An exact transcription of every record below is required, with the pictures left out.

Records contained in a dataset
# # # #

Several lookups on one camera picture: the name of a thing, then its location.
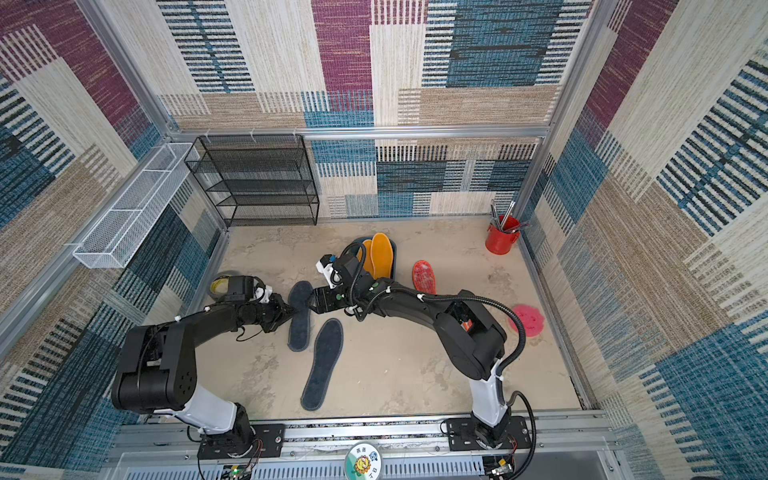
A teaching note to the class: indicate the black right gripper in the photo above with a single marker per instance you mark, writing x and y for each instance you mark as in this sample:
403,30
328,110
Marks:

# # # #

#### Result:
Several lookups on one camera picture: the name of a thing, then its location.
A teaching note to the class: indicate the black right gripper in the photo above with a single marker per instance you mark, writing x and y for each instance you mark as in this sample:
403,30
328,110
Marks:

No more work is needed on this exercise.